● **Exercise details**
Of all the entries below, only the lines from the one with "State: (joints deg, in" up to and including the one with "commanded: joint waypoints" are to be duplicated exactly.

------ Exercise materials

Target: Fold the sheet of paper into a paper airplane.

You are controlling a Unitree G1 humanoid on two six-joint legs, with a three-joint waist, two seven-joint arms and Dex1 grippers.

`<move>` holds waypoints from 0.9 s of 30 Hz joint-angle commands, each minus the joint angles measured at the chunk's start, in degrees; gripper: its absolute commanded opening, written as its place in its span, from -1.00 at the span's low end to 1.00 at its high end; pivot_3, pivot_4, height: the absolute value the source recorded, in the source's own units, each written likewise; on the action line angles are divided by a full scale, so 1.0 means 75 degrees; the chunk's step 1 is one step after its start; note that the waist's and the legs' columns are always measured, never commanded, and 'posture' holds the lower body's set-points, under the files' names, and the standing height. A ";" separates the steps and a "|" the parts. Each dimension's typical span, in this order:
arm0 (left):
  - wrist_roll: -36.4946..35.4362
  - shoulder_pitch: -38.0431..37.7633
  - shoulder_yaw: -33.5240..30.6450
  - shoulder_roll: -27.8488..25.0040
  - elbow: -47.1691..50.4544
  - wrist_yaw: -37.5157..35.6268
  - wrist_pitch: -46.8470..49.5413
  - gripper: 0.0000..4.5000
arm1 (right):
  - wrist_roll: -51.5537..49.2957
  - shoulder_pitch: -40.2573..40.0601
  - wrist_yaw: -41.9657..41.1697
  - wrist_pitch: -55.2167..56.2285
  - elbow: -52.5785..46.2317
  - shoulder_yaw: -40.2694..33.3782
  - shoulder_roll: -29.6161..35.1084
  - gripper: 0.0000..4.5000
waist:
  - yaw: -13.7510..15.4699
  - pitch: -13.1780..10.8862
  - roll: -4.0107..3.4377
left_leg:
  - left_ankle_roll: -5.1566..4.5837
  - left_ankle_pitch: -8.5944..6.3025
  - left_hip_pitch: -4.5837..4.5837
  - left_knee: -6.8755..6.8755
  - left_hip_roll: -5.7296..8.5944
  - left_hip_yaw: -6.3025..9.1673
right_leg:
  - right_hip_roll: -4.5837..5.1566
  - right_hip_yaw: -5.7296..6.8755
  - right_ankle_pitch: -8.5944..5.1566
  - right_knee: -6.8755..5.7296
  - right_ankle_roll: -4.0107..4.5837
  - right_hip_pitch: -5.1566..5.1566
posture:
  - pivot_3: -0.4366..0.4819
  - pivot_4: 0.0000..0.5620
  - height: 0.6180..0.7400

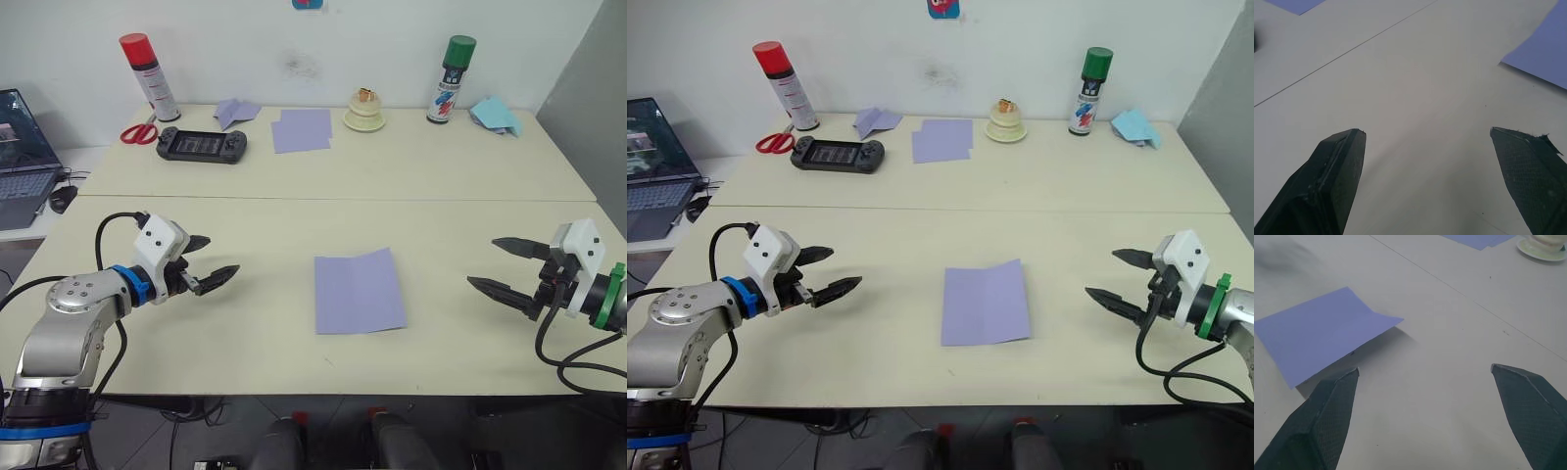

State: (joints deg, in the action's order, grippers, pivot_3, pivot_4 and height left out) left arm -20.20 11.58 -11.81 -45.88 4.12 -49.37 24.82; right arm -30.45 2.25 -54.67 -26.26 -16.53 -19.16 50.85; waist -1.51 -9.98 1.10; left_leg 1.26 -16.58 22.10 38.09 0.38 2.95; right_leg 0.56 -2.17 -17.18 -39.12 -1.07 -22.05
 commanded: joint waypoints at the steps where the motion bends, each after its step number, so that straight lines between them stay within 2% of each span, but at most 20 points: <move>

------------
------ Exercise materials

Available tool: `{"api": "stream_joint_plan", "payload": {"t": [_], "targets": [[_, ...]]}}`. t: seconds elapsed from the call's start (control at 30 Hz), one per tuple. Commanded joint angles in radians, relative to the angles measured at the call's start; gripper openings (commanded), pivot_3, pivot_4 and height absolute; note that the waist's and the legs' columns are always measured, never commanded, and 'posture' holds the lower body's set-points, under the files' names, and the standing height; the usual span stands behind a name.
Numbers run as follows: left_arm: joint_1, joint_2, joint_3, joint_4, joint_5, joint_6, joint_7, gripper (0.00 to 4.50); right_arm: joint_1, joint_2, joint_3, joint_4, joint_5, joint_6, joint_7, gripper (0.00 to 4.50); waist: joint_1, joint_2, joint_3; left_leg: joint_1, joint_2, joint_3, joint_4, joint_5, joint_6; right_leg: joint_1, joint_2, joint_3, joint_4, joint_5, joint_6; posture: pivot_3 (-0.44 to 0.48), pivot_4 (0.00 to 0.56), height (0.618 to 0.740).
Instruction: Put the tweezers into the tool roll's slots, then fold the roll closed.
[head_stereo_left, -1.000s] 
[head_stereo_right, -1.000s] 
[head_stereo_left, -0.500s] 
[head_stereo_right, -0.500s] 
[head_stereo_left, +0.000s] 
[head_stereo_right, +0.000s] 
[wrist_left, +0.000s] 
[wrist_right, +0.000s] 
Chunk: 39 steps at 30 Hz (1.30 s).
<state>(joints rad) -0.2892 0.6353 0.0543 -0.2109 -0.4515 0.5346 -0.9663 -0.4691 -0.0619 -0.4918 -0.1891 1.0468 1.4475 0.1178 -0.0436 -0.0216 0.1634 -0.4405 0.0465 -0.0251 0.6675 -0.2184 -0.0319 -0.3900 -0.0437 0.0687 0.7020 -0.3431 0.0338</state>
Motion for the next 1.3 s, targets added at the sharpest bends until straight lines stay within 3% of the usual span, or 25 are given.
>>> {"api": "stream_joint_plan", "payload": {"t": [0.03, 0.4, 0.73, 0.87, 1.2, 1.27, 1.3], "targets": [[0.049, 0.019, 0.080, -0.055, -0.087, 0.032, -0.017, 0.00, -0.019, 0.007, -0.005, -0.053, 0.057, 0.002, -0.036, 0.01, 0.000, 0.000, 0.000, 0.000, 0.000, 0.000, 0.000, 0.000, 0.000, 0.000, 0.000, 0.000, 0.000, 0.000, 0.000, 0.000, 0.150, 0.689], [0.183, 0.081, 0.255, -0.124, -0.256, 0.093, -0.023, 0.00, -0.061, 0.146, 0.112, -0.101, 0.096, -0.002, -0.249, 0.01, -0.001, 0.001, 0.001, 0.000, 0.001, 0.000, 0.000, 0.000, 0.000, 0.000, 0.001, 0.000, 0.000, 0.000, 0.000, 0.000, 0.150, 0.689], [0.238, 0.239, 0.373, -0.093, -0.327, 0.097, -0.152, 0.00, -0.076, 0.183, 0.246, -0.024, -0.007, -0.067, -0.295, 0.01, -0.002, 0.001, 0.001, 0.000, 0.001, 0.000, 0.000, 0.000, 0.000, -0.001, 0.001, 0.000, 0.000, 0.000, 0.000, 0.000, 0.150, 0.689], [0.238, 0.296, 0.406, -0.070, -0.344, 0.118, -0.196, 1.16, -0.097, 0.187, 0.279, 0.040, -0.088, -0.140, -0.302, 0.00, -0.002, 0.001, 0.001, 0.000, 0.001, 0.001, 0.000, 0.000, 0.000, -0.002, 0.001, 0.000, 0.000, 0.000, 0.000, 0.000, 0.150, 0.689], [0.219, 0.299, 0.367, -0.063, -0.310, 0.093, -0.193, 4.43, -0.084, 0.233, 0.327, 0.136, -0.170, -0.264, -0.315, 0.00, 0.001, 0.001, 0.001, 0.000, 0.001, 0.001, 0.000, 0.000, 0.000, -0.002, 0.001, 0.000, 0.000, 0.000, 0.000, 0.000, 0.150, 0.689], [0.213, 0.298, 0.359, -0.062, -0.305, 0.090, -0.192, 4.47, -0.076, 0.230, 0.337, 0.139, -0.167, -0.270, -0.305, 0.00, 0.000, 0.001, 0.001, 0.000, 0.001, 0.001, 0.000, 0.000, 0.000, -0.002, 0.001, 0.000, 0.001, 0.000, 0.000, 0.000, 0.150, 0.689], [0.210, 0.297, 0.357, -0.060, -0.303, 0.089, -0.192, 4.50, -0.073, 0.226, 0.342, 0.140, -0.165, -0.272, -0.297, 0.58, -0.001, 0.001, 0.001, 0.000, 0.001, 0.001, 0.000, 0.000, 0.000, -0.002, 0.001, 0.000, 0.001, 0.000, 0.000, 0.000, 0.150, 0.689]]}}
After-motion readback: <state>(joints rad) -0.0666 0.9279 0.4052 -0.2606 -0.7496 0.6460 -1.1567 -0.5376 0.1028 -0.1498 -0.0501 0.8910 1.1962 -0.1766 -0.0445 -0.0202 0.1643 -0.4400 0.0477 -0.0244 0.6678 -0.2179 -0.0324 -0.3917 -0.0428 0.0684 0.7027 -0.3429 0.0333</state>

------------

● **Reply to the exercise**
State: (joints deg, in the action's order, grippers, pivot_3, pivot_4 and height left out) left arm -20.20 11.58 -11.81 -45.88 4.12 -49.37 24.82; right arm -30.45 2.25 -54.67 -26.26 -16.53 -19.16 50.85; waist -1.51 -9.98 1.10; left_leg 1.26 -16.58 22.10 38.09 0.38 2.95; right_leg 0.56 -2.17 -17.18 -39.12 -1.07 -22.05
 commanded: joint waypoints at the steps where the motion bends, each after its step number, so that straight lines between them stay within 2% of each span, but at most 20 points: <move>

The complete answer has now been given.